Exercise details: Copy the whole listing below exactly, with nothing left out.

Data shown:
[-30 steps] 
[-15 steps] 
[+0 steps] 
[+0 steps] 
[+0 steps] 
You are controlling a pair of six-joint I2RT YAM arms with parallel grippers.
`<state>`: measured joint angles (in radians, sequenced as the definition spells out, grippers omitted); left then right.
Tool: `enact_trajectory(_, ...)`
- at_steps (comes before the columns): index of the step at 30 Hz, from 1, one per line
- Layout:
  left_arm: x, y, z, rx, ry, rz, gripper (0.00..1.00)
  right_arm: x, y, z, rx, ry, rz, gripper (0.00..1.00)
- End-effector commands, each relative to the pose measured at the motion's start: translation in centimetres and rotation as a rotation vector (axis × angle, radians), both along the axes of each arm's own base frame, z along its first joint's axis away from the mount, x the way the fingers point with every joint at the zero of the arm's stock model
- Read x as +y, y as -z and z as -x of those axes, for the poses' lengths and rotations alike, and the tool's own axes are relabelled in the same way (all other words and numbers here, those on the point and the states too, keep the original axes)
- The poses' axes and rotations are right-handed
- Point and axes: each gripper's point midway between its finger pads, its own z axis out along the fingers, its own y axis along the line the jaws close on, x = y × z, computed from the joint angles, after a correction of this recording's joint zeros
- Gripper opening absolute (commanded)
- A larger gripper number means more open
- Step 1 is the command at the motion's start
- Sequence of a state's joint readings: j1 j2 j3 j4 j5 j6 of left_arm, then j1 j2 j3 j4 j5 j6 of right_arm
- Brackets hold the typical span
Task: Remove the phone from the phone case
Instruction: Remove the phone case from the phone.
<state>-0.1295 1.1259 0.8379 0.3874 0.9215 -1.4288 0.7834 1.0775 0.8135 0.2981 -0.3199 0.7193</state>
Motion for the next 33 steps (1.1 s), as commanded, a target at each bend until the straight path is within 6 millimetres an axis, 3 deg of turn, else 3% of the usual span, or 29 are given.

Solution for this problem:
[-30 steps] 
[-15 steps] 
[+0 steps] 
[+0 steps] 
[+0 steps] 
You are controlling a pair of six-joint I2RT YAM arms with parallel grippers.
`<state>`: measured joint angles (in radians, sequenced as the definition spells out, grippers omitted); left then right.
Tool: `enact_trajectory(_, ...)`
- at_steps (comes before the columns): index of the step at 30 Hz, from 1, one per line
- Layout:
  left_arm: x, y, z, rx, ry, rz, gripper (0.00..1.00)
  right_arm: x, y, z, rx, ry, rz, gripper (0.00..1.00)
- End-effector commands, each relative to the pose measured at the motion's start: translation in centimetres and rotation as a rotation vector (axis × angle, radians), both along the axes of each arm's own base frame, z along its first joint's axis away from the mount, x the way the fingers point with every joint at the zero of the arm's stock model
- Read x as +y, y as -z and z as -x of those axes, for the poses' lengths and rotations alike, and the tool's own axes are relabelled in the same way (all other words and numbers here, those on the point and the states too, keep the original axes)
- The poses' axes and rotations are right-handed
- Point and axes: each gripper's point midway between its finger pads, its own z axis out along the fingers, its own y axis along the line the jaws close on, x = y × z, computed from the joint angles, after a correction of this recording's joint zeros
- Gripper opening absolute (commanded)
- A larger gripper number means more open
- Step 1 is the command at the motion's start
- Sequence of a state's joint readings: j1 j2 j3 j4 j5 j6 of left_arm, then j1 j2 j3 j4 j5 j6 of right_arm
- Brackets hold the typical span
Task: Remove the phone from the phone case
Instruction: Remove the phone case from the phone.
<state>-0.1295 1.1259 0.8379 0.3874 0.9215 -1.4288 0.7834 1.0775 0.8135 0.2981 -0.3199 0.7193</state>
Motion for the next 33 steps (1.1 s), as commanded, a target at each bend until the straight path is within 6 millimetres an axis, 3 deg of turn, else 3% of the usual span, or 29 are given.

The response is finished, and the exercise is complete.